### AIM OF THE TASK
Out of the data below, copy every line with the string "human".

START ENTRIES PROVIDED

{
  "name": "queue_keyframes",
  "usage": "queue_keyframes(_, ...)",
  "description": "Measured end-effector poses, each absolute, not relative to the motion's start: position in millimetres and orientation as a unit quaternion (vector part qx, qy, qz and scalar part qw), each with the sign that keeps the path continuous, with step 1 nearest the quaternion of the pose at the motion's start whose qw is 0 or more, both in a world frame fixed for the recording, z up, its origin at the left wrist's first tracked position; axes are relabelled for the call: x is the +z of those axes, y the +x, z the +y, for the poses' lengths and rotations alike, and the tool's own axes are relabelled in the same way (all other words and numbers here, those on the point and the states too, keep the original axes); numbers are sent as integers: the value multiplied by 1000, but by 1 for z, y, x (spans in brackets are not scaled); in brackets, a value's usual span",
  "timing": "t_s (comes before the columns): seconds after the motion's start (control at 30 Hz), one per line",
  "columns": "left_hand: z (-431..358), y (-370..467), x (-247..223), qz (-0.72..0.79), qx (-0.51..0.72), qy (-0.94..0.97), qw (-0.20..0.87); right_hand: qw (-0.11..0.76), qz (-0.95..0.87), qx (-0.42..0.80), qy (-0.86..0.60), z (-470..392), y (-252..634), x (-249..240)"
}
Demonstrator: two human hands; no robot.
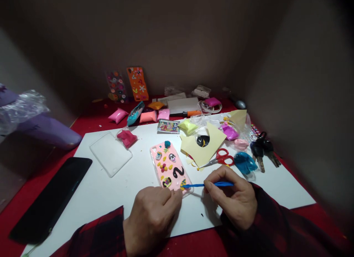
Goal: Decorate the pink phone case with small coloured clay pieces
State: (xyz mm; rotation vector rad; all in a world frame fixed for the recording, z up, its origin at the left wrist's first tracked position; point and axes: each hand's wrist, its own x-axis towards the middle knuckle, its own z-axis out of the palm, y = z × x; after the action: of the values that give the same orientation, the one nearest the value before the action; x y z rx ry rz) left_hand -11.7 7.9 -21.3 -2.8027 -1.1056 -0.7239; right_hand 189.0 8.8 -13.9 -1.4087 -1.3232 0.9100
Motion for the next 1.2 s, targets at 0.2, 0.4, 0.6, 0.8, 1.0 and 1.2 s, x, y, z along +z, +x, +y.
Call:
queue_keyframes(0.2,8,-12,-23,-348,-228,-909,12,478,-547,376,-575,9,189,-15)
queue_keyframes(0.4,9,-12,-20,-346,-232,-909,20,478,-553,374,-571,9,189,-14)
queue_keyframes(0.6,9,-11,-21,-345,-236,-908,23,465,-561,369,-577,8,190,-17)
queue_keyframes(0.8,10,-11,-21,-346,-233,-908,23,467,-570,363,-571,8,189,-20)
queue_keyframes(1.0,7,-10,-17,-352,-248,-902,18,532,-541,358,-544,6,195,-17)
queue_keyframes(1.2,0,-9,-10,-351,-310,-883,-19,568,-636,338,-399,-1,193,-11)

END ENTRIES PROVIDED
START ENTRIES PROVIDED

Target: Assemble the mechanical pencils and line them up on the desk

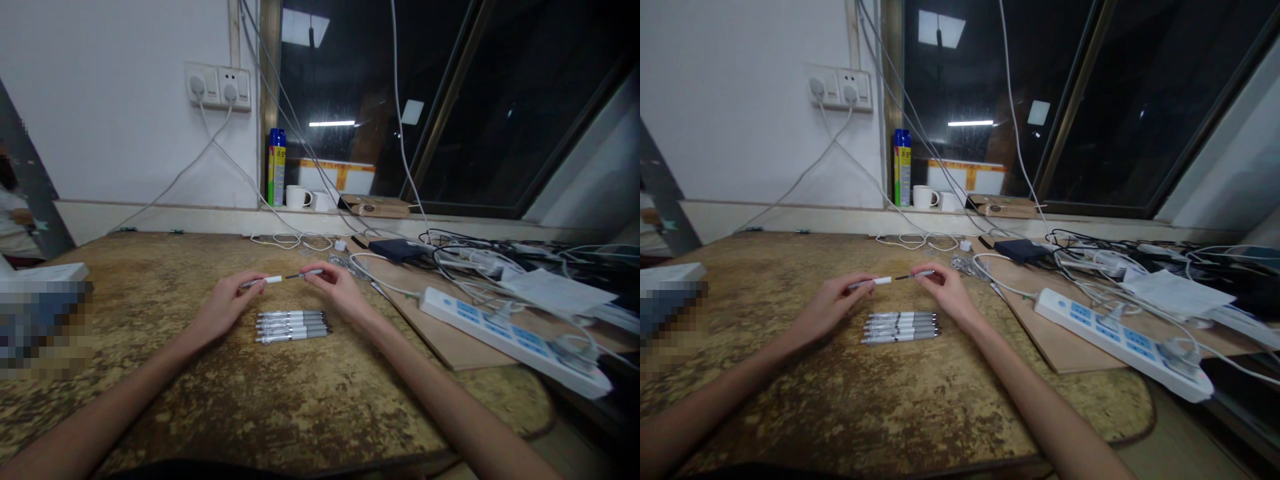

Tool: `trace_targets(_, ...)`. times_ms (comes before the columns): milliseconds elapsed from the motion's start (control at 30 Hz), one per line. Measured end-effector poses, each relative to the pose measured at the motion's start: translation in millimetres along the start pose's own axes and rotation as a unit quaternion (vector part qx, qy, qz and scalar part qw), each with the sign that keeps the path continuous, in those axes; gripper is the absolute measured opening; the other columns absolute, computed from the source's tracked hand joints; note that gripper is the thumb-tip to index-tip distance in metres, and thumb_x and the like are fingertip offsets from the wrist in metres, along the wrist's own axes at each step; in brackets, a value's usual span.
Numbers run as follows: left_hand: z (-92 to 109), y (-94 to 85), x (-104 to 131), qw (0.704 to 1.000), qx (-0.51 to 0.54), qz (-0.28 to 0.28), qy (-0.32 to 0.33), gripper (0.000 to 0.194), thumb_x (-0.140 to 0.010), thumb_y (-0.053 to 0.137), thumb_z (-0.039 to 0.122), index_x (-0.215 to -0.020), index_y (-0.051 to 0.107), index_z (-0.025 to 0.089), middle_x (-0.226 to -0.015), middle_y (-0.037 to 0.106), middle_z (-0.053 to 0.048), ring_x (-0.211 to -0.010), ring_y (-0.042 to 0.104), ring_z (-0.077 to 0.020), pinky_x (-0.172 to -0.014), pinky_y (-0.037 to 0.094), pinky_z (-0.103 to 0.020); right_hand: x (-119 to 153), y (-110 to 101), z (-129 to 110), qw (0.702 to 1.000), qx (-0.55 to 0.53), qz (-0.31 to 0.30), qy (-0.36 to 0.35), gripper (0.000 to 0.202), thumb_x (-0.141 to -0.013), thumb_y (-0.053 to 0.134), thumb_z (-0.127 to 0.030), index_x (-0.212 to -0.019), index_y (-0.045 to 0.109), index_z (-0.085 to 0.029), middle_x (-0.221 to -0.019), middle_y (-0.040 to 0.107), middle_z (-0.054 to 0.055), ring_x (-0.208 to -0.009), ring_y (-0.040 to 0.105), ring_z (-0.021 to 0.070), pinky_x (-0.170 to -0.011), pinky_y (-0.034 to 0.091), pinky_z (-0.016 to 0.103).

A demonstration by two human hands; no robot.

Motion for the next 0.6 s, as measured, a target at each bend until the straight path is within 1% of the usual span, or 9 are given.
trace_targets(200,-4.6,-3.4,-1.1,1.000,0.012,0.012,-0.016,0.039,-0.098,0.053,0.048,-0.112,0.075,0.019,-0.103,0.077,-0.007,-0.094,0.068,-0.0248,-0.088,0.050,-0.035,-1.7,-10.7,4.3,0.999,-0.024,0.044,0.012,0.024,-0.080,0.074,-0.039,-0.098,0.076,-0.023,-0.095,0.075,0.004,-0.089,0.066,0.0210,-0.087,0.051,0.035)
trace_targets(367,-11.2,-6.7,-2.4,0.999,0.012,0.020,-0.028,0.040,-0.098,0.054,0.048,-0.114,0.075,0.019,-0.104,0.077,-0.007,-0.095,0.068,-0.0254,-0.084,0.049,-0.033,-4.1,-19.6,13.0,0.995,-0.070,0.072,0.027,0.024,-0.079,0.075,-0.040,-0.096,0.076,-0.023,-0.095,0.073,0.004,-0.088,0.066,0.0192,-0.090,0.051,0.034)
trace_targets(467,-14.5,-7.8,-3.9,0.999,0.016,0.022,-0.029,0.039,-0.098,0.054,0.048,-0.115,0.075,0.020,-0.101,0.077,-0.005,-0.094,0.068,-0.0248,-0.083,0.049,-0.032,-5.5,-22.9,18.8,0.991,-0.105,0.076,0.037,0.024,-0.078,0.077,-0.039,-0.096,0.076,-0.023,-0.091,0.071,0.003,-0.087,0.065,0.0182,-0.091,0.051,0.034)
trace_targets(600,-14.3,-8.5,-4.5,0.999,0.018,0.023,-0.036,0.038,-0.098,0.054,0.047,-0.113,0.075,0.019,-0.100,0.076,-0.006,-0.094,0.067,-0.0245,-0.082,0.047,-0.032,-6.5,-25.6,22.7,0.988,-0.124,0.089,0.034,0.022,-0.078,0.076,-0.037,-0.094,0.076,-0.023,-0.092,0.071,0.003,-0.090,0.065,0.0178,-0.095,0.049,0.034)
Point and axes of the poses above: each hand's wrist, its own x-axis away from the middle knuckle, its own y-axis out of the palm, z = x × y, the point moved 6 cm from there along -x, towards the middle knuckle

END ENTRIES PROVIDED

### RESULT OF THIS EXERCISE
Demonstrator: two human hands; no robot.
A demonstration by two human hands; no robot.

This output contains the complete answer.